# CHOPPA



## Texasstate (Jun 11, 2020)

To the CHOPPA (Arnold Schwarzenegger voice)

I epoxied this up last night 
Shaped it out today 

kitchen chopper
desert Ironwood with black liners
copper pins 

let me know what ya think 
It’s very well balanced at the moment
Do not want to take much more off the handle, but want to shape more ?!?!

Reactions: Like 2 | Way Cool 8


----------



## woodtickgreg (Jun 11, 2020)

Pretty cool looking just the way it is. What is the steel used in the blade?

Reactions: Thank You! 1


----------



## T. Ben (Jun 11, 2020)

I agree with Greg,it looks good the way it is.

Reactions: Thank You! 1


----------



## Texasstate (Jun 11, 2020)

I purchased the blade blank 
1095 forged steel


----------



## Rocking RP (Jun 11, 2020)

Very cool. Like the angle of the handle. I think you nailed it

Reactions: Thank You! 1


----------



## B Rogers (Jun 11, 2020)

Awesome looking knife. Where did you get the blank? I’d be interested in giving one a shot.
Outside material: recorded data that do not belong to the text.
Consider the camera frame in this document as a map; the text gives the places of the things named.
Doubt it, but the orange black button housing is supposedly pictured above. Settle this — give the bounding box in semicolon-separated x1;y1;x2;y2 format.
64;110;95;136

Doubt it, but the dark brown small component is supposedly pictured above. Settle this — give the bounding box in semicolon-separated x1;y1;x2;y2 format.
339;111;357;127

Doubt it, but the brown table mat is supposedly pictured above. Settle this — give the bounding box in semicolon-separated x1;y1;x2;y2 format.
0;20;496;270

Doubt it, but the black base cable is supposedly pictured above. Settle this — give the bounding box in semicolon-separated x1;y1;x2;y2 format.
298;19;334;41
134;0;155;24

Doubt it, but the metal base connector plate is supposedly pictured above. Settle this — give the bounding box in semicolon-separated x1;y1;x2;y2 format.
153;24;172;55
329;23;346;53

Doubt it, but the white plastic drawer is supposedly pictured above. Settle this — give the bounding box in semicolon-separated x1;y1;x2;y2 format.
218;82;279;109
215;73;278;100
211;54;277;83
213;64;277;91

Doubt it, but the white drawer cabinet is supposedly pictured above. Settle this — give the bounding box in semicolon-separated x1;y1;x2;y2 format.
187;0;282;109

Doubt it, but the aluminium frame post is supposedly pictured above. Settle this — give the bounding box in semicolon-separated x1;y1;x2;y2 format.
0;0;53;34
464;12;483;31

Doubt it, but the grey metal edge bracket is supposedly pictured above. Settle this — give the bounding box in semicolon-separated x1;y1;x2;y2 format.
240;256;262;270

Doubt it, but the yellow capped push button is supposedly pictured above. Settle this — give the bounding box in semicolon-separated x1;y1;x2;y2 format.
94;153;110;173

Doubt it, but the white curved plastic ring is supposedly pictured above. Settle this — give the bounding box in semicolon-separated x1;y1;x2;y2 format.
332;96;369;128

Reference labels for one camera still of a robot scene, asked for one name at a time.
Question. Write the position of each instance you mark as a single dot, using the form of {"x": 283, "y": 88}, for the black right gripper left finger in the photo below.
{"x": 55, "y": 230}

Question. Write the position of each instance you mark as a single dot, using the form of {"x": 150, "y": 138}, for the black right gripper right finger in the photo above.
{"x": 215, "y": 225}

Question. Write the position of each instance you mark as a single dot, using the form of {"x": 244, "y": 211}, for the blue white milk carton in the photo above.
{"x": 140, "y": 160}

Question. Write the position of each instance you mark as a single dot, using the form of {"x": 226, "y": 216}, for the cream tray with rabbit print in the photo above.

Really nice job.


----------



## Texasstate (Jun 11, 2020)

@B Rogers 
It was from eBay called white deer or something not expensive

Reactions: Like 1


----------



## Steve Smith (Jun 12, 2020)

@Texasstate That's a serious clever. Where did you buy that blank? I've got a buddy who'd love something like that.


----------



## Wildthings (Jun 12, 2020)

Steve Smith said:


> @Texasstate That's a serious clever. Where did you buy that blank? I've got a buddy who'd love something like that.


Steve look at his post right above yours for your answer

Reactions: Thank You! 2


----------



## Texasstate (Jun 17, 2020)

Done sanding finally 
Went to 600 grit 

what finish should I use ??
I don’t want to darken it too much.

Opinions on a tru oil finish ??

Reactions: Way Cool 1


----------



## Steve Smith (Jun 18, 2020)

I usually avoid oil based finishes if I want to maintain the existing color as the oil oxidizes and darkens the wood. For knives any film finish will eventually get chipped or worn away but I use them anyway. A good waterbourne poly is a good balance between wear resistance and color retention.

Reactions: Thank You! 1


----------



## DKMD (Jun 18, 2020)

That’s a beauty! I’ll bet it will pop with a little finish.


----------



## Texasstate (Jun 26, 2020)

3 coats of wipe on poly so far 
Going to go with 5-6 coats

Reactions: Like 2 | Way Cool 2


----------